The argument of deprivation states that abortion is morally wrong because it deprives the fetus of a valuable future. On this account, killing an adult human being is wrong because it deprives the victim of a future like ours—a future containing highly valuable or desirable experiences, activities, projects, and enjoyments. If a being has such a future, then (according to the argument) killing that being would seriously harm the fetus and hence would be seriously wrong. But since a fetus does have such a future, the "overwhelming majority" of deliberate abortions are placed in the "same moral category" as killing an innocent adult human being. Not all abortions are unjustified according to this argument: abortion would be justified if the same justification could be applied to killing an adult human.

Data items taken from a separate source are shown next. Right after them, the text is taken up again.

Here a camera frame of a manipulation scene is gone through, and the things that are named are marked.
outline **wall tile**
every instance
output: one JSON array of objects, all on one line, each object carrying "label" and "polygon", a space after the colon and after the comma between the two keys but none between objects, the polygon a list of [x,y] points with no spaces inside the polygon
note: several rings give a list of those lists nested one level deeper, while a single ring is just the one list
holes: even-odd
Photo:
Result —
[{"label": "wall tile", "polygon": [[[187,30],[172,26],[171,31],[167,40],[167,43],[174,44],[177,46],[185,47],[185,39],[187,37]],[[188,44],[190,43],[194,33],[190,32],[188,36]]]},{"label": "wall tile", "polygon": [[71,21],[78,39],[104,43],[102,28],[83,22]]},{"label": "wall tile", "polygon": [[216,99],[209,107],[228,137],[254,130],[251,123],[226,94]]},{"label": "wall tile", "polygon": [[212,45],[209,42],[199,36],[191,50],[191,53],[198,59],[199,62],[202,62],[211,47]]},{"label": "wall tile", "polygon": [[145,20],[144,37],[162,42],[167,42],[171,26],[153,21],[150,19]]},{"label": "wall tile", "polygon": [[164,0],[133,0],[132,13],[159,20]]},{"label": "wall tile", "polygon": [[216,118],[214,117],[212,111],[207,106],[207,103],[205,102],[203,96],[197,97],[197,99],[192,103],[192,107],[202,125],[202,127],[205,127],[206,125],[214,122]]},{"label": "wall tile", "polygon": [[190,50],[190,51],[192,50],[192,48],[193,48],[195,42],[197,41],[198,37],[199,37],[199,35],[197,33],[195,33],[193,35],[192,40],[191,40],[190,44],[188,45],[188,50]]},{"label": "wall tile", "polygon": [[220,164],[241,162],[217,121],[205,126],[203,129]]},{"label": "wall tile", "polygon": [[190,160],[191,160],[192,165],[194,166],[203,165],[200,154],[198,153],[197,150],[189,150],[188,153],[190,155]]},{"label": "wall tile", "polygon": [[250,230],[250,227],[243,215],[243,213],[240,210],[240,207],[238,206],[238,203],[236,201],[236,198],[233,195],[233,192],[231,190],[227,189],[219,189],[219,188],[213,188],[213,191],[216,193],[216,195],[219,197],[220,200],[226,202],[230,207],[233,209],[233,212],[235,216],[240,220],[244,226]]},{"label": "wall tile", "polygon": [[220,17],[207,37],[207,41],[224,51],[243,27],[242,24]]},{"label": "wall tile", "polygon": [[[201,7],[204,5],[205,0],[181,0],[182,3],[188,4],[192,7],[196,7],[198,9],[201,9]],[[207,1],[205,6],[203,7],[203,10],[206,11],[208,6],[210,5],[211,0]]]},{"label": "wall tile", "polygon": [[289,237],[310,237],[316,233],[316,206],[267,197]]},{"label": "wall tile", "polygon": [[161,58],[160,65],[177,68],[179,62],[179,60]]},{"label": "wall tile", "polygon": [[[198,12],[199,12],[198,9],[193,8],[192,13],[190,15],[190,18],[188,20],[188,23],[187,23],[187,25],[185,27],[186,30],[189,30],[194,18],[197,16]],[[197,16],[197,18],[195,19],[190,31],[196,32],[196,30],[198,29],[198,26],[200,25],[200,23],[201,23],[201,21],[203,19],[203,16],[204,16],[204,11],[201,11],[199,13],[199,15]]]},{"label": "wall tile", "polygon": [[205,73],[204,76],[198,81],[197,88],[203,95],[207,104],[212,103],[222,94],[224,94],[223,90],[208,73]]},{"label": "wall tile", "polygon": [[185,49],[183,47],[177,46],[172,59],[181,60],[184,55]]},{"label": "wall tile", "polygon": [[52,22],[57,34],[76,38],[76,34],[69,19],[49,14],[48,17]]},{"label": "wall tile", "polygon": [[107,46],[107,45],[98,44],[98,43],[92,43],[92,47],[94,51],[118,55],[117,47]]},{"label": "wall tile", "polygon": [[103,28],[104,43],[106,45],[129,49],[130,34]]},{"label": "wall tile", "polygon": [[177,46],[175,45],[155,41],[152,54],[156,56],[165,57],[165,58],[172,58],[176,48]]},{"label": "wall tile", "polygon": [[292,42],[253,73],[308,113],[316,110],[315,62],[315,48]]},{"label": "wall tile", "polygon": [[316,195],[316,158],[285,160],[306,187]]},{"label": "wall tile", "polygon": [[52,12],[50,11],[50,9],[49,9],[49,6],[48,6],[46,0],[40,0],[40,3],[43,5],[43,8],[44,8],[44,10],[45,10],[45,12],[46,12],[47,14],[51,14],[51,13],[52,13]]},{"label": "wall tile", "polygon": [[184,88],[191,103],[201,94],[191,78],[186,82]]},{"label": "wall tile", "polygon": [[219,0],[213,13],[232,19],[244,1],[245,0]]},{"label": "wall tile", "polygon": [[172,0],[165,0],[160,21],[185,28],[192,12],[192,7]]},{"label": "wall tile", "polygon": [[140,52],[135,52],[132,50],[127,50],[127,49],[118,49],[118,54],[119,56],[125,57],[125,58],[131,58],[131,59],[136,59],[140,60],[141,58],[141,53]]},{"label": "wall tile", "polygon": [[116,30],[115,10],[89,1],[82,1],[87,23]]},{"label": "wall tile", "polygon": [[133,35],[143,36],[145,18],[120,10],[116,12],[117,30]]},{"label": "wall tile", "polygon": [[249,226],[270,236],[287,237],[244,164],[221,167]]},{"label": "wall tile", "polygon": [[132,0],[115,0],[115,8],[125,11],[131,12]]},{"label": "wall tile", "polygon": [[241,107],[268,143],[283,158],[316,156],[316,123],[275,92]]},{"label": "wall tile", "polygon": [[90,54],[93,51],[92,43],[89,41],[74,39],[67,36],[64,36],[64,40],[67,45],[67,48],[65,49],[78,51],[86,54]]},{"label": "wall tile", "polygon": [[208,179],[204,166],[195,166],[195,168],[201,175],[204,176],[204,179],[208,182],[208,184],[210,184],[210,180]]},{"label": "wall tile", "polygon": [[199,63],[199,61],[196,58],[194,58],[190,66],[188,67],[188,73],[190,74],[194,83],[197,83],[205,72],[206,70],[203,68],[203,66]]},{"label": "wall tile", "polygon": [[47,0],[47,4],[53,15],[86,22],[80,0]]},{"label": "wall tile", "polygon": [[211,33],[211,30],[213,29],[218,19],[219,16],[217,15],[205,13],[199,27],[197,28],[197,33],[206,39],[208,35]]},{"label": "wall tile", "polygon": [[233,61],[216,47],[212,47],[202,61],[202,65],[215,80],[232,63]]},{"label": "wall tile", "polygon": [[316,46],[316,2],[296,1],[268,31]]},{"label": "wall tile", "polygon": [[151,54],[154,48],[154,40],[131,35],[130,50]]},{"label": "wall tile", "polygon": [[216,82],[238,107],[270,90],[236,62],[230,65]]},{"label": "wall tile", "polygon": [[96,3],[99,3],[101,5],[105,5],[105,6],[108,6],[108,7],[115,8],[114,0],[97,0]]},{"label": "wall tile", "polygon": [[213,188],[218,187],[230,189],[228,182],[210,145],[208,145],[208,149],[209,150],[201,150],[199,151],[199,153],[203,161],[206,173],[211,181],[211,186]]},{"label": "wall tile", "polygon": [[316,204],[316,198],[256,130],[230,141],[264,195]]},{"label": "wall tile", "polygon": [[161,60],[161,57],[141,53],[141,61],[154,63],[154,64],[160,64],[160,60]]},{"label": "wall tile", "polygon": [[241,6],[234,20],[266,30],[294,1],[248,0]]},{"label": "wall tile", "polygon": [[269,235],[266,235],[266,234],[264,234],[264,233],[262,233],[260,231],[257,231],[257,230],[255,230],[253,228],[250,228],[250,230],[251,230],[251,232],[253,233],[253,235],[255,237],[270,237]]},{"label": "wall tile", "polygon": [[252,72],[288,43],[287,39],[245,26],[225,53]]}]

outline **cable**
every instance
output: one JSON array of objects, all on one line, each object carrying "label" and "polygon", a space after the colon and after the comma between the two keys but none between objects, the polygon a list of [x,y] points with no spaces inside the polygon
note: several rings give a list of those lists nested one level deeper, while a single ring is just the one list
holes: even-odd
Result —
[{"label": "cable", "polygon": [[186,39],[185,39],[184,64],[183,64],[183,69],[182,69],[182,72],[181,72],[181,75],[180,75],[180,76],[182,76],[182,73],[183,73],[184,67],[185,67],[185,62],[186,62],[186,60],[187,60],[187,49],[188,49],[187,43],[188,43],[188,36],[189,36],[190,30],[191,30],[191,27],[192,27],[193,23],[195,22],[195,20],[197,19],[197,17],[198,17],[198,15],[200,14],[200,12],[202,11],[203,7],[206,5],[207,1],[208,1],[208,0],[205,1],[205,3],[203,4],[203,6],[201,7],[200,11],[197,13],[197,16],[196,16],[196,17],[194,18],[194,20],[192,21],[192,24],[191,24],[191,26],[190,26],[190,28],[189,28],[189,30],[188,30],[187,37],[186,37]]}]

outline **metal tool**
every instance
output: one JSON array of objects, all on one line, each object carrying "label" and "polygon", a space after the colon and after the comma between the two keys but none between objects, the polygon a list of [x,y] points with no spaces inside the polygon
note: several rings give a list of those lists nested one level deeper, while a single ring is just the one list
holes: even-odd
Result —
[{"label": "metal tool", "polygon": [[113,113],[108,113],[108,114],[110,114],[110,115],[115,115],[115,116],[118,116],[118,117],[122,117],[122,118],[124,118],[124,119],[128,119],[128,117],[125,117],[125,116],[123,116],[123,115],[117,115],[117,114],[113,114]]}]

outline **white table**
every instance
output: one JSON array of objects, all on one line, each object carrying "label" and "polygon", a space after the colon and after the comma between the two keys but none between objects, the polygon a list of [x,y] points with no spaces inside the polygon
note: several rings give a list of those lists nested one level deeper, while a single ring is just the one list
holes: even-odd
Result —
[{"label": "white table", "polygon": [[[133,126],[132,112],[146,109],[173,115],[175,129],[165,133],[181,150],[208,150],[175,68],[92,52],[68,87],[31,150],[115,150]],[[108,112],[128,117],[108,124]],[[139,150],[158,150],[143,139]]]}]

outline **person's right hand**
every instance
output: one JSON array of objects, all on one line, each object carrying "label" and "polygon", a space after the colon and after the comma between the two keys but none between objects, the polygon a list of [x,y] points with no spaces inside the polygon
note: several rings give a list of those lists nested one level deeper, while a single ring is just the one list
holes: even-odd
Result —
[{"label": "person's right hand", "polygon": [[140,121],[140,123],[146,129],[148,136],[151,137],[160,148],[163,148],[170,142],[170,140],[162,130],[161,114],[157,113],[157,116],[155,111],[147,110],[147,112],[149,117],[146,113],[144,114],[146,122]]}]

Criticism of this line of reasoning follows several threads. Some reject the argument on grounds relating to personal identity, holding that the fetus is not the same entity as the adult into which it will develop, and thus that the fetus does not have a "future like ours" in the required sense. Others grant that the fetus has a future like ours, but argue that being deprived of this future is not a significant harm or a significant wrong to the fetus, because there are relatively few psychological connections (continuations of memory, belief, desire and the like) between the fetus as it is now and the adult into which it will develop. Another criticism is that the argument creates inequalities in the wrongness of killing: as the futures of some people appear to be far more valuable or desirable than the futures of other people, the argument appears to entail that some killings are far more wrong than others, or that some people have a far stronger right to life than others—a conclusion that is taken to be counterintuitive or unacceptable.

Argument from uncertainty
Some anti-abortion supporters argue that if there is uncertainty as to whether the fetus has a right to life, then having an abortion is equivalent to consciously taking the risk of killing another. According to this argument, if it is not known for certain whether something (such as the fetus) has a right to life, then it is reckless and morally wrong to treat that thing as if it lacks a right to life (for example by killing it). This would place abortion in the same moral category as manslaughter (if it turns out that the fetus has a right to life) or certain forms of criminal negligence (if it turns out that the fetus does not have a right to life).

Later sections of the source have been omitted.